Saturday, February 25, 2012
Wow! What a great week for vacation! This has truly been an enlightening week to the differences between being on a diet and making a change in lifestyle. In the past I would not have hesitated to decide that I was on vacation so had free range to eat what I wanted: Ice cream, chocolate, baked goods, pizza, pasta. I was going to work it off by walking around amusement parks and lounging in the pool, right?

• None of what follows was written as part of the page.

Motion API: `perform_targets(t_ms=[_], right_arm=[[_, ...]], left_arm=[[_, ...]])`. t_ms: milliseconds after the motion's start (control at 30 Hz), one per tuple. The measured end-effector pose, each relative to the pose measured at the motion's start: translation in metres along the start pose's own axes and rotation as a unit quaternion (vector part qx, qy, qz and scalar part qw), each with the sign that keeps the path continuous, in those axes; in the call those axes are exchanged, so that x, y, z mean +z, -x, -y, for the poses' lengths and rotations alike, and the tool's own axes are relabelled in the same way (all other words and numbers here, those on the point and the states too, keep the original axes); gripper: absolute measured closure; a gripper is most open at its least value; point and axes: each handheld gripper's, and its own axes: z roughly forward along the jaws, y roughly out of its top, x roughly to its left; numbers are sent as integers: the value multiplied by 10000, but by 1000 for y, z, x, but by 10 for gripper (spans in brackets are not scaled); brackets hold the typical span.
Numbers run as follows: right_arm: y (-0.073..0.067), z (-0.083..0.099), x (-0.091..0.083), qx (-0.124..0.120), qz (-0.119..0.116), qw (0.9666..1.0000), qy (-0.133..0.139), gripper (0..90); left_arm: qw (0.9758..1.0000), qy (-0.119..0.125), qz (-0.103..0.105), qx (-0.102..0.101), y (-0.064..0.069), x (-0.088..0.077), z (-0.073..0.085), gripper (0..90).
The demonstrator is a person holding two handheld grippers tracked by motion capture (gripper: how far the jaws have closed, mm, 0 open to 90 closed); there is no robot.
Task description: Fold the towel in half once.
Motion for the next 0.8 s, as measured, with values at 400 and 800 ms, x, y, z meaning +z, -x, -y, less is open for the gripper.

This vacation was entirely different. After 5 weeks on the Behavioral Track program at UMass, I've made some big changes in my thinking and decision making patterns. I was very thankful that our vacation was at a timeshare. This allowed me to shop and choose good food to have at the condo and to take for snacks on the road. It also allowed me to do some real cooking for myself and limit the number of times we ate out. However, even when we did eat out, I decided what I would order before anyone else did and was not waivered by their choices. I asked for the pizza with veggies and half the cheese and it was wood fired grill - so the crust was thin and crispy. I also did not eat the whole crust. The one glass of wine I ordered was a 6 ounce glass - and I left 2 ounces in the glass.
As for activity - we hit the slopes for 2 hours on Monday; 2 1/2 hours on Tuesday; walked around the outlets without really stopping in stores for an hour on Wednesday; walked partway down the hill from the resort then back up to get in a total of 3 miles on Thursday; then I hit the elliptical; bike and treadmill in the fitness center for 1.25 hours on Friday. I burned a ton of calories - legitimately!
I feel as though my mind has finally clicked in with the program. I truly find that I crave healthier foods - the junk I would eat before has so little appeal. I feel as though those foods do not taste good enough to waste my calorie/fat gram budget on them!
What a great vacation!!!!
Wednesday, February 08, 2012
Reinforced this week how important it is to have a plan B. My normal workout schedule is Cardio on Sunday, Monday, Tuesday, Friday and Saturday. I know that Wednesday night and Thursday night I have too many commitments to allow me to get a decent workout in beyond a 10-15 minute strength training session. Some weeks however, this schedule has to adjust due to things like a monthly meeting or school event. This was one of those weeks. No matter how I tried, there was no way I could fit in a cardio session on Tuesday. I had trouble sleeping on Monday so I woke late on Tuesday, then I locked my key in the car so was a half hour late to work. I had to use my lunch "half" hour to pick up my glasses which ruled out a lunchtime walk. After work I had a Softball Board meeting then since I had the car, had to pick my oldest son up at the High School from Jazz Band. I finally got home at about 9:30.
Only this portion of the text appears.